Take every line from the data that has the word "slash" in it.
(Input data Opens)
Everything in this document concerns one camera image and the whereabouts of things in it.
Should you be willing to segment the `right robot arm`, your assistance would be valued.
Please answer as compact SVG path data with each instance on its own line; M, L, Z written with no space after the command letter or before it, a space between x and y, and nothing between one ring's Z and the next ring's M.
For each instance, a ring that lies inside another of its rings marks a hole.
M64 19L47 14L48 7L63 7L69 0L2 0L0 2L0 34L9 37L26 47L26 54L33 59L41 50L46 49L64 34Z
(Input data Closes)
(Input data Opens)
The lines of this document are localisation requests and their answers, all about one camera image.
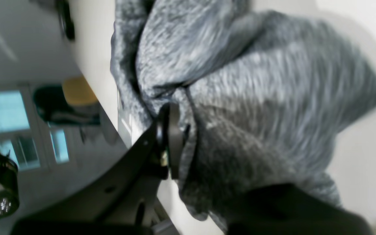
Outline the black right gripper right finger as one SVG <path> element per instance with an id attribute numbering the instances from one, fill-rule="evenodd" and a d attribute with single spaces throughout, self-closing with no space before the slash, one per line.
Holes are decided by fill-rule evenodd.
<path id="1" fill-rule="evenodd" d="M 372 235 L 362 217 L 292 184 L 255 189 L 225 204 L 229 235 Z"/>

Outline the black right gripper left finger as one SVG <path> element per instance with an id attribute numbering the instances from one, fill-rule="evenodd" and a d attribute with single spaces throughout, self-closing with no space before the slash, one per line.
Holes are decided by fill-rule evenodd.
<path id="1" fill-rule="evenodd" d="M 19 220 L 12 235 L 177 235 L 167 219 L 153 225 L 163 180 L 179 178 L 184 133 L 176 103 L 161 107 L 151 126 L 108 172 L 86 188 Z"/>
(Input data Closes)
_Exercise result_:
Outline the black right gripper right finger as one SVG <path> element per instance with an id attribute numbering the instances from one, fill-rule="evenodd" and a d attribute with single spaces throughout, self-closing with no space before the slash, one per line.
Outline the black right gripper left finger as one SVG <path> element per instance with an id attribute numbering the instances from one, fill-rule="evenodd" and a d attribute with single spaces throughout, self-closing with no space before the slash, one per line.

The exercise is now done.